TEXT GENERATIONConcurrency Cost:1Model Size:8BQuant:FP8Ctx Length:32kPublished:Mar 25, 2026License:otherArchitecture:Transformer Cold

DCAgent/a1-swesmith is a fine-tuned Qwen3-8B model developed by DCAgent, optimized for specific tasks through training on the swesmith-sandboxes-with_tests-gpt-5-mini-passed_glm_4.7_traces dataset. This 8 billion parameter model leverages the Qwen3 architecture to enhance performance on tasks related to its specialized training data. Its primary application is within the domain defined by the fine-tuning dataset, suggesting a focus on code-related or agentic reasoning tasks.

Loading preview...

Overview

DCAgent/a1-swesmith is a specialized language model derived from the Qwen3-8B architecture. It has undergone fine-tuning by DCAgent on a unique dataset, specifically /e/scratch/jureap59/raoof1/sft_data/hf_hub/datasets--DCAgent--swesmith-sandboxes-with_tests-gpt-5-mini-passed_glm_4.7_traces/snapshots/b9b0e0d113e9c37dd035f03644315478acc04487_thinking_preprocessed. This fine-tuning process aims to adapt the base Qwen3-8B model for particular applications or performance characteristics related to the training data's content.

Key Training Details

The model was trained with a learning rate of 4e-05 over 7 epochs, utilizing a multi-GPU setup with 16 devices and a total batch size of 16. The optimizer used was ADAMW_TORCH_FUSED with specific beta and epsilon parameters, and a cosine learning rate scheduler with a 0.1 warmup ratio. The training leveraged Transformers 4.57.6 and Pytorch 2.9.1+cu130.

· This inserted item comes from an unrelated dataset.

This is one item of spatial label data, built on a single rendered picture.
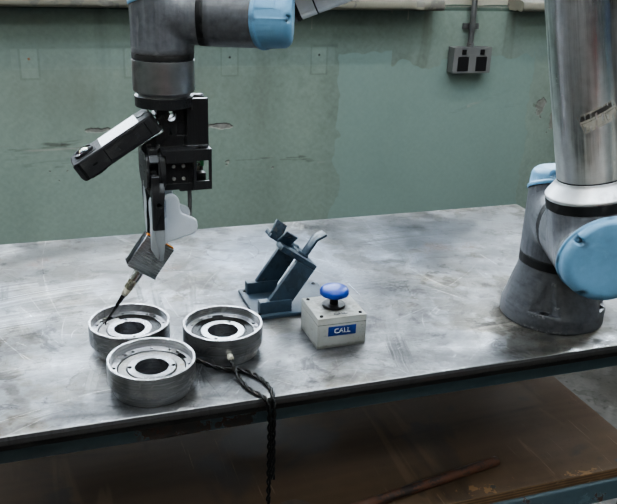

Intended Use & Limitations

While specific details on intended uses and limitations are not provided in the model card, its fine-tuning on a dataset named swesmith-sandboxes-with_tests-gpt-5-mini-passed_glm_4.7_traces suggests a potential focus on tasks involving code, testing, or agentic reasoning within sandboxed environments. Users should refer to the dataset's characteristics to infer the model's specialized capabilities and potential limitations.